Gs Manufacturing v. Lagos Lagos, Unpublished Decision (3-30-2007)

2007 Ohio 1506
CourtOhio Court of Appeals
DecidedMarch 30, 2007
DocketNo. 2005 CA 72.
StatusUnpublished

This text of 2007 Ohio 1506 (Gs Manufacturing v. Lagos Lagos, Unpublished Decision (3-30-2007)) is published on Counsel Stack Legal Research, covering Ohio Court of Appeals primary law. Counsel Stack provides free access to over 12 million legal documents including statutes, case law, regulations, and constitutions.

Bluebook
Gs Manufacturing v. Lagos Lagos, Unpublished Decision (3-30-2007), 2007 Ohio 1506 (Ohio Ct. App. 2007).

Opinion

OPINION
{¶ 1} This case is before the court on Plaintiff-Appellant G S Manufacturing's direct appeal from a May 25, 2005 trial court decision granting summary judgment in favor of Defendant-Appellee Lagos Lagos. G S also appeals the trial court's December 29, 2005 decision denying its Civ.R. 60(B) motion. For the following reasons, we will affirm the judgments of the trial court.

I *Page 2
{¶ 2} G S filed its complaint on April 3, 2002 alleging attorney malpractice and breach of contract against Lagos. In addition to the damages claimed for the malpractice and contract claims, G S sought damages for emotional distress and punitive damages. All allegations arose from events that occurred during the three and one-half years that Lagos served as G S's legal counsel. That attorney-client relationship ended in April, 2001.

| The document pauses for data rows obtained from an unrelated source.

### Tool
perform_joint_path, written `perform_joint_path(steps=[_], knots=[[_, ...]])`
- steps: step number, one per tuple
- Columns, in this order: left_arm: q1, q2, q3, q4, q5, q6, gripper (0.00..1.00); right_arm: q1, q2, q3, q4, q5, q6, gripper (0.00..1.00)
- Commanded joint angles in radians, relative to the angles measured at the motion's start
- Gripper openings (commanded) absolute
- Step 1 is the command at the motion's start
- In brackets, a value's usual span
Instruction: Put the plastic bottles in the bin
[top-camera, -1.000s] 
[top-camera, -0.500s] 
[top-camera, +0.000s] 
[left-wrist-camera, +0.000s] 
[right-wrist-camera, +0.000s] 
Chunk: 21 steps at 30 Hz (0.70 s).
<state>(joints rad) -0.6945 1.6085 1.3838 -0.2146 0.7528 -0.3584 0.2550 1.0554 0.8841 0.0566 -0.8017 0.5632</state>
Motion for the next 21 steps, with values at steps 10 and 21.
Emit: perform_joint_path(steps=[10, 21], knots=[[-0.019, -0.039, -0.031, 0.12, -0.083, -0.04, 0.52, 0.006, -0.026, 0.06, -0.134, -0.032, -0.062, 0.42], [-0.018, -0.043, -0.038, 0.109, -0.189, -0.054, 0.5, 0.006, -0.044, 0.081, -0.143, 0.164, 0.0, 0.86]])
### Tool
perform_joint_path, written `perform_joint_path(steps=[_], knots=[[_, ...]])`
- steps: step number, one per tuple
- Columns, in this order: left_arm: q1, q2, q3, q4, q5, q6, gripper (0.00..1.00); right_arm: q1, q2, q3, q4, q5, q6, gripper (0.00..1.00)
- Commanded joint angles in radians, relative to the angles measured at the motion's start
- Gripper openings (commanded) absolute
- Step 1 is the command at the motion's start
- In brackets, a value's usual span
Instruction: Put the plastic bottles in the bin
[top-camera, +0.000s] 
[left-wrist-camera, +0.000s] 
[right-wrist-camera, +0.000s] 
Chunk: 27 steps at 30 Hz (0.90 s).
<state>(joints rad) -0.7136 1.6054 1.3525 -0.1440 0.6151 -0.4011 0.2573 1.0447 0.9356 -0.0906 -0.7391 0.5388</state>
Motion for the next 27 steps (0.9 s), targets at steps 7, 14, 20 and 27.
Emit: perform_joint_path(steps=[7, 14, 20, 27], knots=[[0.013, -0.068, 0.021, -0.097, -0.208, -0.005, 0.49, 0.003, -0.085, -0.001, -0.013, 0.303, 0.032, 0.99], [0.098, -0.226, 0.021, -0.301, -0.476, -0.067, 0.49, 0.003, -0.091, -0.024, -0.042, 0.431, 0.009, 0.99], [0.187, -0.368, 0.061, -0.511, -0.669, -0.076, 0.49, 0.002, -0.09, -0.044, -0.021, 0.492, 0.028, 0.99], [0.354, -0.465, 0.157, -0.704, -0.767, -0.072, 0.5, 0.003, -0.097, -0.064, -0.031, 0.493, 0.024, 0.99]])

{¶ 3} Fourteen months after the filing of its complaint, G S sought permission from the trial court to amend that complaint. The trial court allowed an amended complaint to be filed in March, 2004. Lagos filed a motion for summary judgment, to which G S did not respond. The trial court granted summary judgment to Lagos, and G S filed a timely notice of appeal. At the request of G S, this Court stayed the appeal and remanded the case to the trial court for the limited purpose of ruling on G S's pending Civil Rule 60(B) motion for relief from judgment. The trial court denied G S's motion, and G S promptly amended its notice of appeal to include an appeal of the trial court's decision denying its motion for relief from judgment. This case is now ripe for review.

II
{¶ 4} G S presents eight assignments of error, four of which are in its initial brief and four of which are in its supplemental brief. Because the assignments in the supplemental brief are essentially the same as those in the initial brief, we have combined the corresponding assignments of error into four assignments of error. Each assignment attacks both the trial court's decision to grant summary judgment in favor of Lagos and the court's denial of G S's Civ.R. 60(B) motion for relief from judgment. For ease of *Page 3 discussion, we will address those assignments of error out of order. Additionally, because the same standards of review apply to all four assignments of error, we begin here with those standards.

{¶ 5} Summary judgment pursuant to Civ.R. 56 should be granted only if no genuine issue of fact exists, the moving party is entitled to judgment as a matter of law, and reasonable minds can come to but one conclusion, which is adverse to the nonmoving party. Harless v. WillisDay Warehousing Co. (1978), 54 Ohio St.2d 64, 66, 375 N.E.2d 46. The moving party bears the initial burden of showing that no genuine issue of material fact exists for trial. Id. The burden then shifts to the non-moving party to set forth specific facts which show that there is a genuine issue of material fact for trial. Id. Throughout, the evidence must be construed in favor of the nonmoving party. Id.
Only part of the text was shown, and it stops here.